*WHAT YOU HAVE TO DO*
Reproduce every line of the listing as written, apart from the pictures.

━━ SUPPLIED DATA

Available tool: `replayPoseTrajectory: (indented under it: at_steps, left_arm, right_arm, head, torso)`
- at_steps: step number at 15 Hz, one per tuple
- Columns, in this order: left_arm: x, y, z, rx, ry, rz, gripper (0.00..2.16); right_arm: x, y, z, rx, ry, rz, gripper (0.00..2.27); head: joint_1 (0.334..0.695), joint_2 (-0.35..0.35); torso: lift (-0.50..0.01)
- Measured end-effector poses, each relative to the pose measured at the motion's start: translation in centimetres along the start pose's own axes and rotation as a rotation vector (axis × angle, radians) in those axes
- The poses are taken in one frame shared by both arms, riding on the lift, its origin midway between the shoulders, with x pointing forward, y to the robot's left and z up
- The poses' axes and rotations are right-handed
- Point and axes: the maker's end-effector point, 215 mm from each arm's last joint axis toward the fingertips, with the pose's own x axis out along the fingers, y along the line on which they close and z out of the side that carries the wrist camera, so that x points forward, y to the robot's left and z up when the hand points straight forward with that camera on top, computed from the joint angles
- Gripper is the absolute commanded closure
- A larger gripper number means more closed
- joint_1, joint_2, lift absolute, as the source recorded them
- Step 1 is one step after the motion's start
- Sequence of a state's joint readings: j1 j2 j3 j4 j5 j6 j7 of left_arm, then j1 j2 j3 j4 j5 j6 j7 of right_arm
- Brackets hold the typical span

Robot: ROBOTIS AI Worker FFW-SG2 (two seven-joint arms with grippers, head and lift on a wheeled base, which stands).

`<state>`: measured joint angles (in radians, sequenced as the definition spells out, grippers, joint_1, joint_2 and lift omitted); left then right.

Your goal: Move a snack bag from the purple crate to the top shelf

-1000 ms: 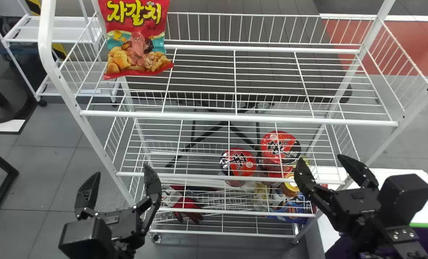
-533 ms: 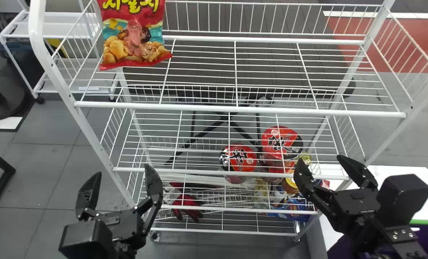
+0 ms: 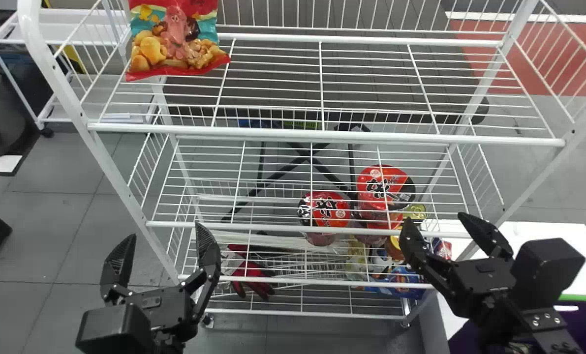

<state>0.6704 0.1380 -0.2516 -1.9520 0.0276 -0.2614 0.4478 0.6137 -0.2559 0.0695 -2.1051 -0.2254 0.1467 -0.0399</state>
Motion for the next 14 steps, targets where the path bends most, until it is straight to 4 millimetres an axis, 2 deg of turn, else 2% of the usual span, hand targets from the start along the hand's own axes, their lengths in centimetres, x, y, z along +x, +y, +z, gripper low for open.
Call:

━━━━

*EXPECTED ANSWER*
Available tool: `replayPoseTrajectory: (indented under it: at_steps, left_arm, right_arm, head, torso)`
- at_steps: step number at 15 Hz, one per tuple
- Columns, in this order: left_arm: x, y, z, rx, ry, rz, gripper (0.00..2.16); right_arm: x, y, z, rx, ry, rz, gripper (0.00..2.27); head: joint_1 (0.334..0.695), joint_2 (-0.35..0.35); torso: lift (-0.50..0.01)
- Measured end-effector poses, each relative to the pose measured at the motion's start: translation in centimetres along the start pose's own axes and rotation as a rotation vector (axis × angle, radians) in those axes
- The poses are taken in one frame shared by both arms, riding on the lift, its origin midway between the shoulders, with x pointing forward, y to the robot's left and z up
- The poses' axes and rotations are right-handed
- Point and axes: the maker's end-effector point, 215 mm from each arm's last joint axis toward the fingertips, with the pose's own x axis out along the fingers, y along the line on which they close and z out of the side that carries the wrist camera, so that x points forward, y to the robot's left and z up when the hand points straight forward with that camera on top, computed from the joint angles
- Gripper is the absolute commanded closure
- A larger gripper number means more closed
- joint_1, joint_2, lift absolute, as the source recorded them
- Step 1 is one step after the motion's start
- Sequence of a state's joint readings: j1 j2 j3 j4 j5 j6 j7 of left_arm, then j1 j2 j3 j4 j5 j6 j7 of right_arm
- Brackets hold the typical span

Robot: ROBOTIS AI Worker FFW-SG2 (two seven-joint arms with grippers, head and lift on a wheeled base, which stands).

`<state>`: measured joint angles (in radians, sequenced as the definition spells out, grippers, joint_1, joint_2 and lift omitted); left then right.

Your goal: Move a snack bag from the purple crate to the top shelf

-1000 ms: 
-533 ms: 
+0 ms: 

<state>0.6704 0.1380 -0.2516 -1.9520 0.0276 -0.2614 0.4478 0.6137 -0.2559 0.0695 -2.1051 -0.2254 0.1467 -0.0399</state>
Motion for the next 14 steps, targets where the path bends most, until it is straight to 4 millimetres an axis, 2 deg of turn, else 2% of the usual span, hand targets from the start along the hand's own axes, their lengths in centimetres, x, y, z along +x, +y, +z, gripper low for open.
Call:

This exercise has been fully answered.